How so? In the last few days, there has been a scramble for individual leaders to speak for the whole of Africa. Yet such moves have undermined the common voice with which Africa has spoken so powerfully up until now – with potentially devastating consequences.

First, on Tuesday evening, the prime minister of Kenya suggested a second commitment period of the Kyoto protocol – through which rich countries have a legally binding obligation to cut their emissions – wasn't essential. Then, even worse, he suggested that the $100bn pledged in Copenhagen last year for developing countries was sufficient – even though Africa has agreed that the minimum that would even come close is six times this.

Reports are circulating that the speech was written by a Japanese economic advisor on secondment to the prime minister's office – and his words, coincidently, are remarkably in line with Japan's announcement that it would "in no circumstances" sign up to a second commitment period of the protocol, which was signed on its own soil. The retraction of the PM's comments is testament to the stunned reaction it received here.
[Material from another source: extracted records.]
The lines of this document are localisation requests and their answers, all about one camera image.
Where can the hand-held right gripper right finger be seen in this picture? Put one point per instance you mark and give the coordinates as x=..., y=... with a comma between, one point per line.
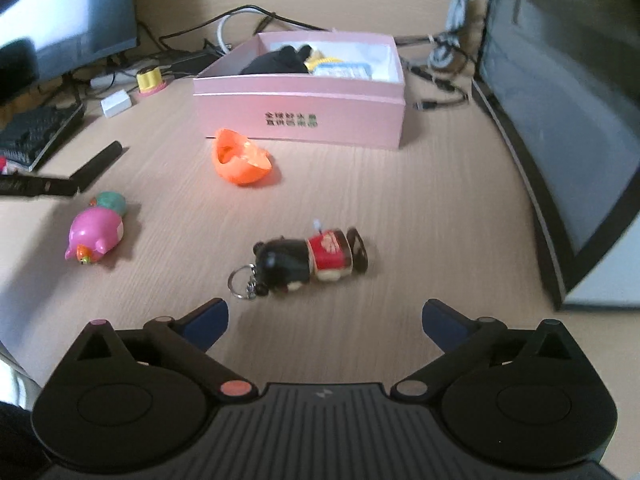
x=442, y=324

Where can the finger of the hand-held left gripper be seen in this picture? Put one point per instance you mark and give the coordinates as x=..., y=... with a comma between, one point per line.
x=35, y=186
x=100, y=162

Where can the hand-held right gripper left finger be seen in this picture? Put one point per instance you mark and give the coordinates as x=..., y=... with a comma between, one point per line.
x=205, y=321

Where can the small white box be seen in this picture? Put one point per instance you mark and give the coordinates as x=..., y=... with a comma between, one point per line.
x=116, y=104

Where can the pink pig toy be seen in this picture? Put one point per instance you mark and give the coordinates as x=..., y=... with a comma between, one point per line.
x=95, y=232

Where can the yellow pink toy jar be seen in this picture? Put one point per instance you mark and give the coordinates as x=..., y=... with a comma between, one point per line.
x=150, y=80

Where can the orange helmet toy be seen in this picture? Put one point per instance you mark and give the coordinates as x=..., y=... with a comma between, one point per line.
x=240, y=170

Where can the black plush toy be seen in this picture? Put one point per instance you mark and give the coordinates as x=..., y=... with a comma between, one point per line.
x=275, y=62

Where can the pink cardboard box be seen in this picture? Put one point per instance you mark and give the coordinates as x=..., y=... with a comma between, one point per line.
x=300, y=110

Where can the yellow corn toy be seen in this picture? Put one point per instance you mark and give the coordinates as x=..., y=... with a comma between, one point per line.
x=322, y=61

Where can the blue white tissue pack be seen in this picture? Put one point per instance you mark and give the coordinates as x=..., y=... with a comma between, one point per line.
x=345, y=71

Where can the wooden desktop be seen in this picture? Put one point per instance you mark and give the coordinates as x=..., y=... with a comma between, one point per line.
x=450, y=210

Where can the black keyboard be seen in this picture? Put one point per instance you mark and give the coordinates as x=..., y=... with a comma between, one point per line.
x=35, y=135

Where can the white power strip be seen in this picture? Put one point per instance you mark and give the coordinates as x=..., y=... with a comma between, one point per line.
x=102, y=80

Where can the black power adapter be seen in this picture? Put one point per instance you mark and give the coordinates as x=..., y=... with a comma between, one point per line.
x=192, y=62

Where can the black computer monitor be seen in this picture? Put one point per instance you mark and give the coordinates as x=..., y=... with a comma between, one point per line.
x=75, y=10

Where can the dark cloth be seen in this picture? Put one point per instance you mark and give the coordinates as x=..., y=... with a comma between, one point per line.
x=15, y=440

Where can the right curved monitor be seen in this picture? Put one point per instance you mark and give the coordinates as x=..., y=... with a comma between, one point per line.
x=575, y=110

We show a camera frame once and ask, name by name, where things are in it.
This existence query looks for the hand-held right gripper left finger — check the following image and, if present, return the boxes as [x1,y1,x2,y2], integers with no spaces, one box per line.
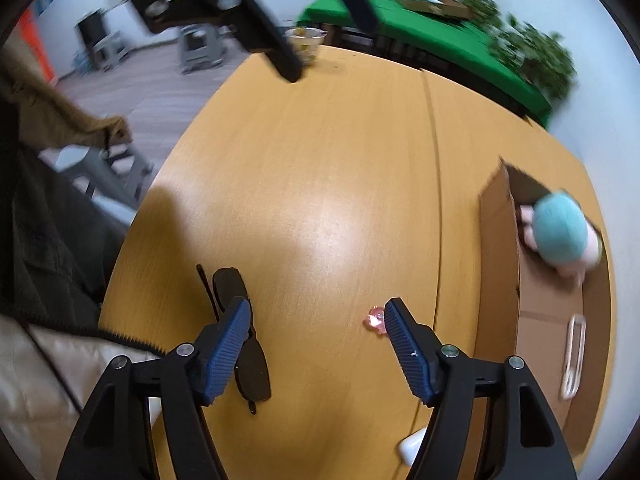
[56,297,252,480]

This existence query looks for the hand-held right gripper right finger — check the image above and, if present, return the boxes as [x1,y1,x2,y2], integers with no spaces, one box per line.
[382,297,580,480]

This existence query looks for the small pink trinket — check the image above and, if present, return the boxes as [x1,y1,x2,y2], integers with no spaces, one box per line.
[366,306,388,336]

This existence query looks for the black sunglasses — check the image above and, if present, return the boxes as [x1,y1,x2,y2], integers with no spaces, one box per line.
[196,264,272,416]

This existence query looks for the brown cardboard box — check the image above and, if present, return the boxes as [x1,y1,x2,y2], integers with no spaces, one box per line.
[477,157,612,461]

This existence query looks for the clear plastic cup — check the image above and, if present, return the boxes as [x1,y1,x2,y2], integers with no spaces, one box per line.
[285,27,327,66]

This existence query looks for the grey plastic stool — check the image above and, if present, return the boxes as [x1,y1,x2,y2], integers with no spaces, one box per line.
[40,142,156,206]
[177,22,226,73]
[92,30,126,71]

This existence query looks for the flat cardboard tray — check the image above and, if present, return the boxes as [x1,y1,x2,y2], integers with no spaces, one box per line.
[392,0,473,20]

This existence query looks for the small white case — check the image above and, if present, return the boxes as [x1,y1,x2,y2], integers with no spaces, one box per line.
[397,427,428,468]

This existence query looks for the green table cloth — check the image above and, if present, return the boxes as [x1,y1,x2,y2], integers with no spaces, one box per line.
[295,0,553,128]

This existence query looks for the olive jacket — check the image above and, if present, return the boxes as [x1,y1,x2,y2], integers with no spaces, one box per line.
[0,45,133,153]

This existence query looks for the green leafy plant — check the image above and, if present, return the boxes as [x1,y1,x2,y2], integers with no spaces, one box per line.
[447,0,576,103]

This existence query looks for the beige cloth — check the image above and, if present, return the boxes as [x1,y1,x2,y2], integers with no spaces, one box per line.
[0,312,163,480]

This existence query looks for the pink pig plush teal outfit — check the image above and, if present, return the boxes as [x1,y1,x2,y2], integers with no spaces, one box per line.
[517,191,605,288]

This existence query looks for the orange post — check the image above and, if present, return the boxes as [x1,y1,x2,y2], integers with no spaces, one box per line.
[20,5,57,83]

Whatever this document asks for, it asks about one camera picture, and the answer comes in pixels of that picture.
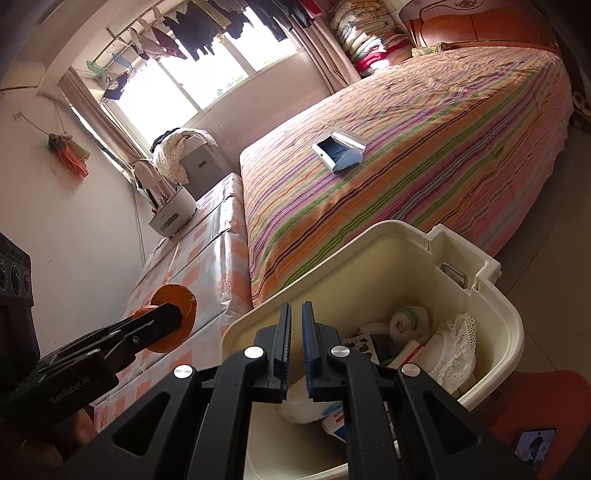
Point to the floral cloth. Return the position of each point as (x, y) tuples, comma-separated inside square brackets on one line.
[(173, 154)]

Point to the orange peel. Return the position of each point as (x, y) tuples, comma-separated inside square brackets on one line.
[(180, 297)]

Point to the cream plastic bin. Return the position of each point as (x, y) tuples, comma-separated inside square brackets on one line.
[(360, 277)]

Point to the checkered covered side table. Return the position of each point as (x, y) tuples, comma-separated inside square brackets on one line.
[(207, 258)]

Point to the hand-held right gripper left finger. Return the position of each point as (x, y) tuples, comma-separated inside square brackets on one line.
[(285, 344)]

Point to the orange hanging rag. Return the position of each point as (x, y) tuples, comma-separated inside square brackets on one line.
[(69, 154)]

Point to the pale draped cloth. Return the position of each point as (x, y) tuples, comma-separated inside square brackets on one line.
[(147, 177)]

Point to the white desk organizer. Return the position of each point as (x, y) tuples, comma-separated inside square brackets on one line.
[(173, 215)]

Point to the pair of beige slippers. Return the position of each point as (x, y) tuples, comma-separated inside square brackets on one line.
[(582, 101)]

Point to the small floral pillow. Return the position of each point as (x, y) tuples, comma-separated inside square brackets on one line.
[(434, 50)]

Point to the white rolled wad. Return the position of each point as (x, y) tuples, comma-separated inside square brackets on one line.
[(408, 323)]

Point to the red stool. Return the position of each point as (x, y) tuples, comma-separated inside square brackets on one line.
[(545, 401)]

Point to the white red medicine box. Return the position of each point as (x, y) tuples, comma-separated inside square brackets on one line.
[(407, 356)]

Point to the window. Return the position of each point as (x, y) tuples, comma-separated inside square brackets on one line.
[(184, 92)]

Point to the row of hanging clothes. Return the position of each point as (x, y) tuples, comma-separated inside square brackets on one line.
[(198, 32)]

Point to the stack of folded quilts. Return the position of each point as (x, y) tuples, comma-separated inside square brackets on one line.
[(369, 41)]

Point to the grey cabinet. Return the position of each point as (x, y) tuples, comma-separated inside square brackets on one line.
[(204, 171)]

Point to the person's left hand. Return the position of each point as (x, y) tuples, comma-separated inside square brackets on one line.
[(51, 445)]

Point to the wooden bed headboard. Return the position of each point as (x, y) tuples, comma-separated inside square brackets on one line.
[(485, 23)]

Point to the white blue lint brush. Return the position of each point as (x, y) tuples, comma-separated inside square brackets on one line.
[(339, 153)]

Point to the bed with striped sheet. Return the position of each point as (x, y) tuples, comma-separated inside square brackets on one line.
[(392, 166)]

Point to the blue white medicine box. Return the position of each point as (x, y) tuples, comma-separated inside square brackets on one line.
[(337, 423)]

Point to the white tissue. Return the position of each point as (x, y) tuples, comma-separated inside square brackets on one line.
[(298, 411)]

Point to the black garment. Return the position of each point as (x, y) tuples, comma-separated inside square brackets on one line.
[(161, 137)]

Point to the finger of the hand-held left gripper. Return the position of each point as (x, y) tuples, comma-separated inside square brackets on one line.
[(152, 322)]

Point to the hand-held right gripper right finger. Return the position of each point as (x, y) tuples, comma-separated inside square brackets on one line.
[(308, 355)]

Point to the dark printed card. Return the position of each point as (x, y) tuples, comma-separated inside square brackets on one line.
[(364, 347)]

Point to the pink curtain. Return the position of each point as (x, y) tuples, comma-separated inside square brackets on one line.
[(94, 117), (323, 62)]

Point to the white lace-trimmed cloth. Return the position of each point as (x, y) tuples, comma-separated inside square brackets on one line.
[(455, 353)]

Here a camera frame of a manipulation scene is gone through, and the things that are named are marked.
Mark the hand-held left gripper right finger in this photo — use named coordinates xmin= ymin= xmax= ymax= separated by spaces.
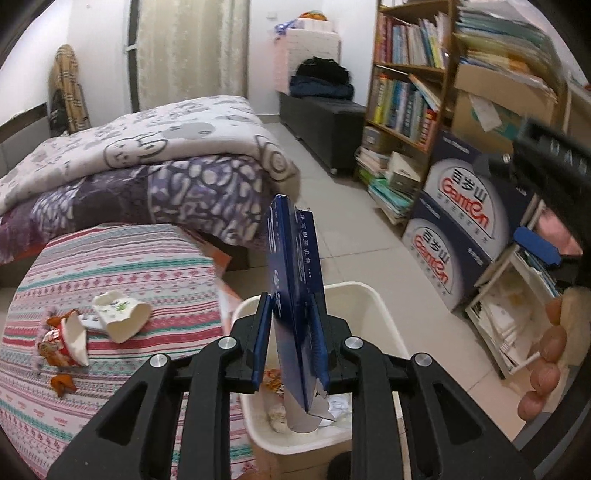
xmin=307 ymin=293 xmax=536 ymax=480

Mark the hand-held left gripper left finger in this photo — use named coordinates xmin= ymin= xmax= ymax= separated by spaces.
xmin=46 ymin=293 xmax=273 ymax=480

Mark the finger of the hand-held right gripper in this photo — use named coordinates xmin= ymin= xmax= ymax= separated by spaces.
xmin=514 ymin=205 xmax=591 ymax=287

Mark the white plastic trash bin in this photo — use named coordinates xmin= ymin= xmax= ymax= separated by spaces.
xmin=231 ymin=282 xmax=411 ymax=480

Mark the white tissue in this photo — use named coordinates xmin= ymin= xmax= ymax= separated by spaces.
xmin=323 ymin=394 xmax=354 ymax=418
xmin=268 ymin=404 xmax=291 ymax=433

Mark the blue carton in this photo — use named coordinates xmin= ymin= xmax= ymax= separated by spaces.
xmin=265 ymin=194 xmax=339 ymax=435

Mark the orange peel piece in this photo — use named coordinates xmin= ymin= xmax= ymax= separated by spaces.
xmin=50 ymin=374 xmax=77 ymax=398

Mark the person's right hand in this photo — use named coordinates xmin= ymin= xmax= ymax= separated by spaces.
xmin=517 ymin=295 xmax=568 ymax=423

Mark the white shelf unit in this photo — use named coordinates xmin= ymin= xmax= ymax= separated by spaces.
xmin=464 ymin=83 xmax=591 ymax=380

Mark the stack of papers and folders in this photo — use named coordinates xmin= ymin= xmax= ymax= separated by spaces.
xmin=455 ymin=4 xmax=562 ymax=100

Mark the wooden bookshelf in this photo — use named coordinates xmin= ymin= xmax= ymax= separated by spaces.
xmin=353 ymin=0 xmax=456 ymax=223

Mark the small beige box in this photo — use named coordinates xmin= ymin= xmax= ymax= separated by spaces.
xmin=385 ymin=151 xmax=424 ymax=195

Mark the pile of flat books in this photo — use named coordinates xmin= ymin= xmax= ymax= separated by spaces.
xmin=355 ymin=148 xmax=416 ymax=225

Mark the striped patterned tablecloth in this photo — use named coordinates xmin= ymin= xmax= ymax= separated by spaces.
xmin=0 ymin=223 xmax=260 ymax=480

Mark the row of thick colourful books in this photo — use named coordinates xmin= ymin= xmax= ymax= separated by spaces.
xmin=372 ymin=73 xmax=440 ymax=151

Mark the purple patterned blanket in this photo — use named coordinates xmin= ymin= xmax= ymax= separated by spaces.
xmin=0 ymin=154 xmax=302 ymax=267

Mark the small grey box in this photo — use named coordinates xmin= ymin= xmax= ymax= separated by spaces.
xmin=361 ymin=126 xmax=393 ymax=154

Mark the row of thin colourful books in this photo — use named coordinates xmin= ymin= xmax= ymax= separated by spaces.
xmin=375 ymin=15 xmax=450 ymax=71

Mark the black storage bench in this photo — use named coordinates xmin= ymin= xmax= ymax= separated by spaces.
xmin=279 ymin=90 xmax=371 ymax=176

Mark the cartoon print white blanket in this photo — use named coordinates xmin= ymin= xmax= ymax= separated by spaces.
xmin=0 ymin=95 xmax=301 ymax=217

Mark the black backpack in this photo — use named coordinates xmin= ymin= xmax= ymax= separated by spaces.
xmin=295 ymin=56 xmax=350 ymax=86

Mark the white covered cabinet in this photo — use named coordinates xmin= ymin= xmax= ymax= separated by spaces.
xmin=276 ymin=27 xmax=344 ymax=96

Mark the cream lace curtain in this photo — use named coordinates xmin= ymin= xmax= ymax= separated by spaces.
xmin=137 ymin=0 xmax=250 ymax=112

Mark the black hanging bag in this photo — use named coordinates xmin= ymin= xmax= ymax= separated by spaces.
xmin=49 ymin=90 xmax=70 ymax=126

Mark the grey upholstered bed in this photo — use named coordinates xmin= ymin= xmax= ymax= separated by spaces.
xmin=0 ymin=95 xmax=302 ymax=278

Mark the plaid beige scarf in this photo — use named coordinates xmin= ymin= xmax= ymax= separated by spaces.
xmin=50 ymin=44 xmax=91 ymax=136

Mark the window frame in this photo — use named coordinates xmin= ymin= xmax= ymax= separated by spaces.
xmin=124 ymin=0 xmax=142 ymax=112

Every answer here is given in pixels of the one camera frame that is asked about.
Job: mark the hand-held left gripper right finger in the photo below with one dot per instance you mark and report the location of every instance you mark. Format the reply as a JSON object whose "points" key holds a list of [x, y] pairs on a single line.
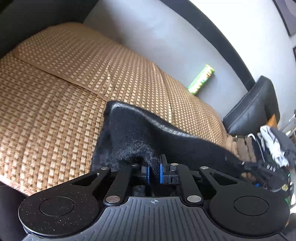
{"points": [[162, 171]]}

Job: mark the black white-striped garment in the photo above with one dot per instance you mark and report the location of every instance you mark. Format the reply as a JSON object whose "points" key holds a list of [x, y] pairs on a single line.
{"points": [[257, 148]]}

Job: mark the dark grey leather sofa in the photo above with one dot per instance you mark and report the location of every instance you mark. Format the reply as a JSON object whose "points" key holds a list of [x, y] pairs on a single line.
{"points": [[150, 30]]}

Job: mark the dark picture frame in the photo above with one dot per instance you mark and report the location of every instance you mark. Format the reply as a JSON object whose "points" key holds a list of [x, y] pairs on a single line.
{"points": [[286, 16]]}

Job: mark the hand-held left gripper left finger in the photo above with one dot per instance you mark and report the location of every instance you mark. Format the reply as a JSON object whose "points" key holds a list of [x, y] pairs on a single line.
{"points": [[147, 172]]}

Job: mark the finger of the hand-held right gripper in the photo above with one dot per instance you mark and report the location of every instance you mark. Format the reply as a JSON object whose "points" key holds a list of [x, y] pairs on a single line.
{"points": [[257, 184]]}

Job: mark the green chip can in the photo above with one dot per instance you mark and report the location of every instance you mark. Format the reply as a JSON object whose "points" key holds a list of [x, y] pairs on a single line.
{"points": [[201, 80]]}

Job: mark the brown woven seat mat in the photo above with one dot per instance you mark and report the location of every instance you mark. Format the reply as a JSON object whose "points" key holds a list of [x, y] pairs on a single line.
{"points": [[69, 92]]}

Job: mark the white grey garment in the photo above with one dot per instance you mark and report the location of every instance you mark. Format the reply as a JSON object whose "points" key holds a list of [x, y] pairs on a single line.
{"points": [[272, 148]]}

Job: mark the black knit garment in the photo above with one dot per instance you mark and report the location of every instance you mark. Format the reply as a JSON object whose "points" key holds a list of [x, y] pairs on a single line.
{"points": [[161, 136]]}

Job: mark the brown folded garment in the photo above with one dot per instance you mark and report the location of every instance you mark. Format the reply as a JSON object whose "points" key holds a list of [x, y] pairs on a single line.
{"points": [[240, 146]]}

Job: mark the dark grey garment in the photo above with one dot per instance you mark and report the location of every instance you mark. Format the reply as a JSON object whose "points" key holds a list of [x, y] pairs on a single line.
{"points": [[286, 141]]}

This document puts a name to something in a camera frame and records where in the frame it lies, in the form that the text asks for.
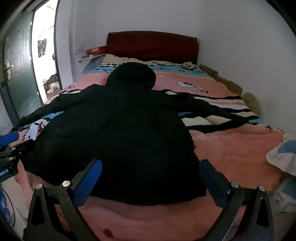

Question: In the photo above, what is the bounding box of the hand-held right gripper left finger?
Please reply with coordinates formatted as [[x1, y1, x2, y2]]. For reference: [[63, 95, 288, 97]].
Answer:
[[23, 159, 103, 241]]

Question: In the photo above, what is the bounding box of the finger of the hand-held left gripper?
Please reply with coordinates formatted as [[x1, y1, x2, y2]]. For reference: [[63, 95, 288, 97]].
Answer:
[[0, 139, 36, 163], [0, 131, 20, 147]]

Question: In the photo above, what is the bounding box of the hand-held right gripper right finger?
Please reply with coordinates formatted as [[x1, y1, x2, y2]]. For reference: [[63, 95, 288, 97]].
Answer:
[[198, 159, 274, 241]]

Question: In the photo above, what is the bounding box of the black hooded jacket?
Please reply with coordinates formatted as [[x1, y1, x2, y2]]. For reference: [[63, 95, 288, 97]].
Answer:
[[20, 62, 249, 205]]

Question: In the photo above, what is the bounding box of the pink striped cartoon blanket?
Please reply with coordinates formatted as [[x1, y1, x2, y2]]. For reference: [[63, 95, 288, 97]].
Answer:
[[14, 54, 292, 241]]

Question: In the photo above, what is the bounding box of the dark green door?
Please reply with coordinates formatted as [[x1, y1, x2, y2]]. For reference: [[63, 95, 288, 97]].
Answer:
[[0, 10, 44, 126]]

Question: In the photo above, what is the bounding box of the white and blue cloth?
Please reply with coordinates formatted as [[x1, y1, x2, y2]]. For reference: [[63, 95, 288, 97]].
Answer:
[[266, 133, 296, 214]]

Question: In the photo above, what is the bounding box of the olive round cushion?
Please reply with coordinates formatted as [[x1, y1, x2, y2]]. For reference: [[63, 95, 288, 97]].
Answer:
[[242, 92, 262, 116]]

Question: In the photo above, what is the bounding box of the olive green cloth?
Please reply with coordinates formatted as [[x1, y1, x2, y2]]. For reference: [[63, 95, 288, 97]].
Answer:
[[199, 64, 243, 93]]

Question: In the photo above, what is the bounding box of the grey board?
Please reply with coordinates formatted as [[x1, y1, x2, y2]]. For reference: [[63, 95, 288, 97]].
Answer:
[[82, 57, 104, 74]]

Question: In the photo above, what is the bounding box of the red box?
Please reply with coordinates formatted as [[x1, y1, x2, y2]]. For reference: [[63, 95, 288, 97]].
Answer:
[[87, 46, 107, 56]]

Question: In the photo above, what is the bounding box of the dark red headboard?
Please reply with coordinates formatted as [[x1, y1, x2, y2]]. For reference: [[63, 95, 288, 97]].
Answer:
[[106, 31, 199, 65]]

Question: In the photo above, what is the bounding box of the black cable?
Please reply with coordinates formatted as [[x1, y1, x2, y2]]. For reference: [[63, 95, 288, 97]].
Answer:
[[0, 185, 16, 227]]

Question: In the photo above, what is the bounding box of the white wall shelf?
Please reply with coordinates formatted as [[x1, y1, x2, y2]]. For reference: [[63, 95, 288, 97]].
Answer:
[[78, 54, 107, 62]]

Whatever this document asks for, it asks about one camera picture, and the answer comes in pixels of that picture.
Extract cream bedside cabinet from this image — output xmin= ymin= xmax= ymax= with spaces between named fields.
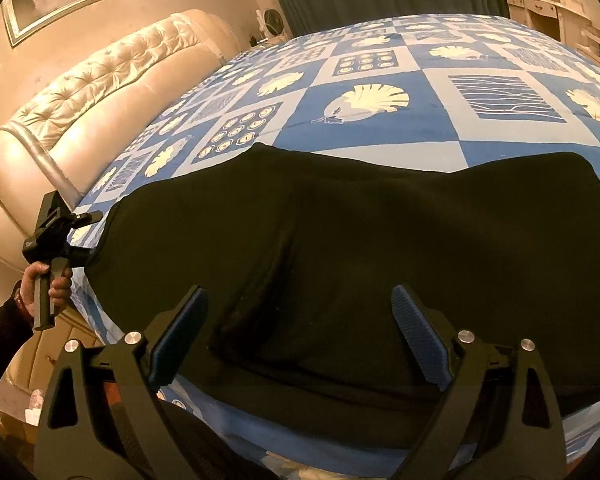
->
xmin=0 ymin=307 xmax=106 ymax=411

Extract white dressing table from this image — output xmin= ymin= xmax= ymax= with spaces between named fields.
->
xmin=502 ymin=0 xmax=600 ymax=61

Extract cream tufted headboard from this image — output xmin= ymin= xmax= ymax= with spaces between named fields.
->
xmin=0 ymin=8 xmax=241 ymax=271

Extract person's left hand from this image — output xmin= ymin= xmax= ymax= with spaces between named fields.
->
xmin=21 ymin=262 xmax=74 ymax=319

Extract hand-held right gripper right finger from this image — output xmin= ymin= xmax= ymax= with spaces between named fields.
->
xmin=390 ymin=284 xmax=567 ymax=480

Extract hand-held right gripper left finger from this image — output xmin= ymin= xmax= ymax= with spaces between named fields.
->
xmin=32 ymin=285 xmax=210 ymax=480

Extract blue patterned bedsheet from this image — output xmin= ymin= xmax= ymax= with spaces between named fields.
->
xmin=72 ymin=12 xmax=600 ymax=480

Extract black pants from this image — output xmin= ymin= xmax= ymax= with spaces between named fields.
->
xmin=82 ymin=142 xmax=600 ymax=453

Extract small white desk fan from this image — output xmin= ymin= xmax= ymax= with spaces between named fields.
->
xmin=255 ymin=8 xmax=285 ymax=43

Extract person's left forearm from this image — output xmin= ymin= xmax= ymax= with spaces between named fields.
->
xmin=0 ymin=282 xmax=36 ymax=411
Next up was the prime minister of Ethiopia, who walked into a meeting of African negotiators and proclaimed that the Copenhagen accord, agreed in the chaotic final hours of the climate negotiations in the Danish capital last year, should form the basis of the talks. Yet its proposed system of voluntary pledges would be disastrous – and are currently so low that global temperatures could rise dangerously high, according to a recent report from the United Nations Environment Programme. Cables released by WikiLeaks have confirmed that the prime minister was heavily leant on by the United States to sign up – and Ethiopia stands to benefit from billions in aid for doing so. Yet the rest of Africa will pay the price many times over.

We Africans have long recognised our vulnerability to climate change. Recent research has shown that in a world of dangerous climate change, drought and desertification would increase markedly and farming patterns would be fundamentally altered – for the worse. Hundreds of millions could simply be overwhelmed. Friends of the Earth groups from Nigeria to Swaziland are bearing witness to the changes they are already seeing in their communities.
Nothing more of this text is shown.